If you are a tool author on Labs, you might want to consider linking up to the obvious possibilities of this system. I made a brief introduction for programmers, put the code on BitBucket, and I am working on some code documentation.

Basically, the tool manages a list of sqlite files, each of which represents a pile (=list) of pages on a wiki. You can get the file name of the sqlite3 file from the API or via the PHP class described in the intro. Via that class, or using sqlite3 directly, you can read and write that file, adding and changing lists. Please let me know if you have problems or comments, and if you start using PagePile in your tools, so I can add them to my consumer and/or generator lists.

14 Comments

  1. Jan Ainali wrote:

    Awesome tool! I haved used your linked items tool the last few days as a feeder for WD FIST. I use the feature to get a page on Wikipedia (with a lot of links to other articles on them that are interesting to me). If you add it as a generator you save me some copying and pasting. https://tools.wmflabs.org/wikidata-todo/linked_items.php

    Thursday, July 30, 2015 at 07:50 | Permalink
  2. Magnus wrote:

    @Jan Done. You can also use the “manual list” option here:
    https://tools.wmflabs.org/pagepile/?menu=new

    I have added one-click options to resolve redirects and switch to Wikidata, so you can just past your list without having to turn it into links.

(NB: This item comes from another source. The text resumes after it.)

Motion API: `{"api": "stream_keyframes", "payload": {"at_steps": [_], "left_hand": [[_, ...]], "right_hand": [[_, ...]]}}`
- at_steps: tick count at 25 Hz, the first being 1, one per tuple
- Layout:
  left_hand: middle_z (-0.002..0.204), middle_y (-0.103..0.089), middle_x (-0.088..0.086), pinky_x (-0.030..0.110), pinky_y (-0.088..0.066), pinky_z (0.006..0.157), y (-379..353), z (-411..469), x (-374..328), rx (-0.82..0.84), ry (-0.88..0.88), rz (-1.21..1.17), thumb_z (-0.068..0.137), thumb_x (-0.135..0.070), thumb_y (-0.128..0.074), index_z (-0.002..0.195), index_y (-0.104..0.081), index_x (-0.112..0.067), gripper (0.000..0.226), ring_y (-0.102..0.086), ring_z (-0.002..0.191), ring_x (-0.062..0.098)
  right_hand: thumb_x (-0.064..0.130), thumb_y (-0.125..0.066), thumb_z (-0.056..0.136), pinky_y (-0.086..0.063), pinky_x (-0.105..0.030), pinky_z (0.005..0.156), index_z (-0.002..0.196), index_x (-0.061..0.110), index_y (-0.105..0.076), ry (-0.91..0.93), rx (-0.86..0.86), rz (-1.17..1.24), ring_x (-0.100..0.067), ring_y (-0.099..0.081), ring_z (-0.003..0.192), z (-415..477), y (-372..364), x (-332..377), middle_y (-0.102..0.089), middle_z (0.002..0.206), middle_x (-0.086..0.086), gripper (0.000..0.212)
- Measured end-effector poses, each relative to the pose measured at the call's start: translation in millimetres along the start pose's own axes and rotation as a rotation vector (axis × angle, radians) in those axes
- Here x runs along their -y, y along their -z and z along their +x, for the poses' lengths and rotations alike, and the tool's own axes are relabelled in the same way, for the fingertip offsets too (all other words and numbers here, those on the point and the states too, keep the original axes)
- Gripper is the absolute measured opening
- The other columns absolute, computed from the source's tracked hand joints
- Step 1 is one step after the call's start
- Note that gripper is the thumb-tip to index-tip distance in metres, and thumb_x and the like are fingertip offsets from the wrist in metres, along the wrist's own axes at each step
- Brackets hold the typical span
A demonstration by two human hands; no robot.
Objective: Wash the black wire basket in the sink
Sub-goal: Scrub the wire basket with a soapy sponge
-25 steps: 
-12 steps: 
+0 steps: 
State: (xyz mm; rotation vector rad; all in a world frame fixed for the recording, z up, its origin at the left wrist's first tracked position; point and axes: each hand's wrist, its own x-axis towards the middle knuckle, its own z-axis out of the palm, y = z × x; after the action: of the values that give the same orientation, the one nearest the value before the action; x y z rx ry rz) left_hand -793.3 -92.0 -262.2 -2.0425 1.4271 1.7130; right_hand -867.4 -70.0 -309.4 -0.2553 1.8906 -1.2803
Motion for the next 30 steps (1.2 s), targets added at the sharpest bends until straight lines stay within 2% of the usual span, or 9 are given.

    Thursday, July 30, 2015 at 10:37 | Permalink
  3. André wrote:

    A Minus/Difference filter would be neat. That would make it possible to e.g. finding items with a certain claim but no (specific) qualifier for that claim (which requires two separate wdq queries).

    Thursday, July 30, 2015 at 11:32 | Permalink
  4. Magnus wrote:

    So, remove pages in list 1 that are in list 2? Can do that…

    Thursday, July 30, 2015 at 11:49 | Permalink
  5. Magnus wrote:

    @Jan Done. Called it “exclusive”.

    Thursday, July 30, 2015 at 12:36 | Permalink
  6. André wrote:

    @Magnus. Perfect. Many thanks!

    Thursday, July 30, 2015 at 12:44 | Permalink
  7. Nemo wrote:

    I’d especially like to input a wikidata-terminator pagepile into not-in-the-other-language. At least for the wikis I know, both tools produce lists with a lot of “noise”, that would be easy to filter by combining them.

    Saturday, August 1, 2015 at 19:08 | Permalink
  8. Magnus wrote:

    @nemo Done.

    Monday, August 3, 2015 at 10:13 | Permalink
  9. Jan Ainali wrote:

    I just tried to get some stats on Swedish art, but the category tree on Swedish Wikipedia is badly maintained. Could treeviews accept a pagepile as input? http://tools.wmflabs.org/glamtools/treeviews/

    Tuesday, August 4, 2015 at 08:43 | Permalink
  10. Magnus wrote:

    @Jan: Done. Try 252 as an example. You can pre-fill the form from here:
    https://tools.wmflabs.org/pagepile/api.php?id=252&action=get_data&format=html&doit1

    Tuesday, August 4, 2015 at 11:05 | Permalink
  11. devafine wrote:

    thankyo forest

    Sunday, August 9, 2015 at 18:53 | Permalink
  12. Daniel wrote:

    How would one create a pile using the WDQ API? As in, sending an HTTP request to wdq.wmflabs.org/api?q={stuff}, what should go in the second set of brackets go get a PagePile ID?

    Tuesday, August 18, 2015 at 03:26 | Permalink
  13. Magnus wrote:

    @Daniel: Just go to
    https://tools.wmflabs.org/pagepile/?menu=new
    and fill in the WDQ query there.

    To do this “automatically”, request
    https://tools.wmflabs.org/pagepile/?doit=1&pagepile_format=json&wdq=claim%5B31:5%5D and noclaim[21]
    and you will get JSON with the PagePile ID back.

    Tuesday, August 18, 2015 at 10:25 | Permalink
  14. Daniel wrote:

    Thanks!

    Tuesday, August 18, 2015 at 13:00 | Permalink